▸ YOUR GOAL: A verbatim copy is needed of the lines below from the one containing "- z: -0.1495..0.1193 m" up to and including the one containing "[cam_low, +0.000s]", excluding pictures.

PROVIDED DATA below:

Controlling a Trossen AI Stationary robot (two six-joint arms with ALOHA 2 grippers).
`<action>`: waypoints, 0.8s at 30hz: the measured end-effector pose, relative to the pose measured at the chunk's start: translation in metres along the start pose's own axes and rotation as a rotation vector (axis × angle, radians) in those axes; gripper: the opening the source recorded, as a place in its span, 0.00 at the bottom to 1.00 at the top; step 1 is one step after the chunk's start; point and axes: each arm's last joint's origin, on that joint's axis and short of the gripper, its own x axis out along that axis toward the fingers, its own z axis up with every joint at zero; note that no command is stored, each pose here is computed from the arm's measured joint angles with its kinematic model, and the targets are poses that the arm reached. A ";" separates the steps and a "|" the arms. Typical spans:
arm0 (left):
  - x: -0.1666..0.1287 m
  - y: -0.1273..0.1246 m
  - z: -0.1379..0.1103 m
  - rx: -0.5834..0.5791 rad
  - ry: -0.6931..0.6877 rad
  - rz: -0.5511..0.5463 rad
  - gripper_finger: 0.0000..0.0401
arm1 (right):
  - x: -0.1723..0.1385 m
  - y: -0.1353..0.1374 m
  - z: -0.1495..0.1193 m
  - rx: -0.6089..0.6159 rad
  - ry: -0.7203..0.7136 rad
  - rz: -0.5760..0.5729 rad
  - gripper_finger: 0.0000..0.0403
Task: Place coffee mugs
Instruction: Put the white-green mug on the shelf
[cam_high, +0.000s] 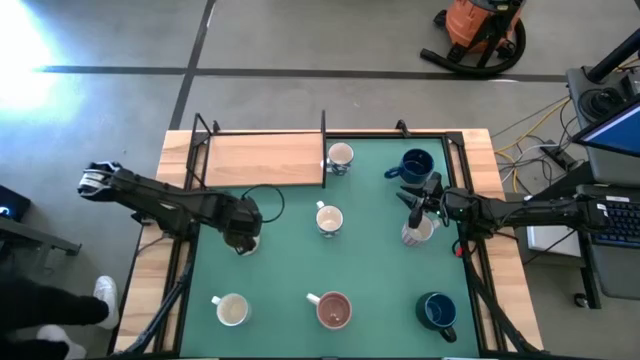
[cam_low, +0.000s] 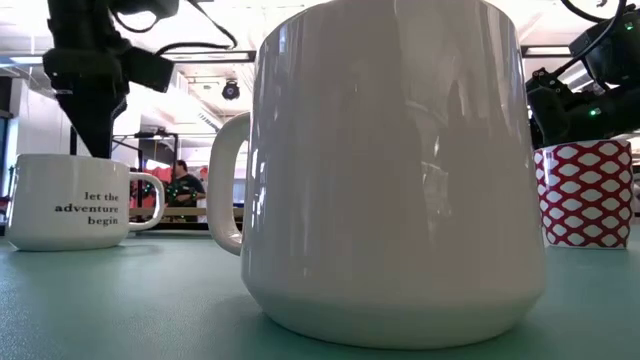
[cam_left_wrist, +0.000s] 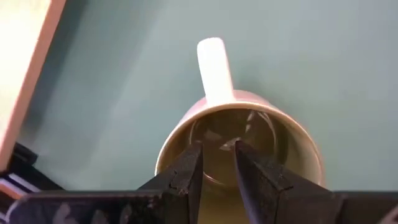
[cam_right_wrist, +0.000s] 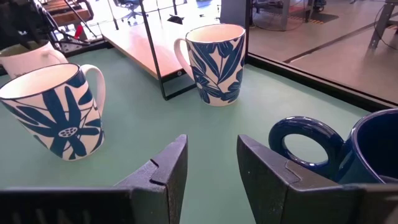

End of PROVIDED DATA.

▸ SOLVED EXERCISE:
  - z: -0.1495..0.1193 m
  - rx: -0.6089..0.6159 rad
  - ry: -0.7203..0.7136 rad
  - rz: -0.5760..0.5729 rad
  - gripper_finger: 0.0000..0.0403
Task: Place coffee mugs
Instruction: Put the white-green mug on the shelf
[cam_high, +0.000s] 
[cam_low, +0.000s] 

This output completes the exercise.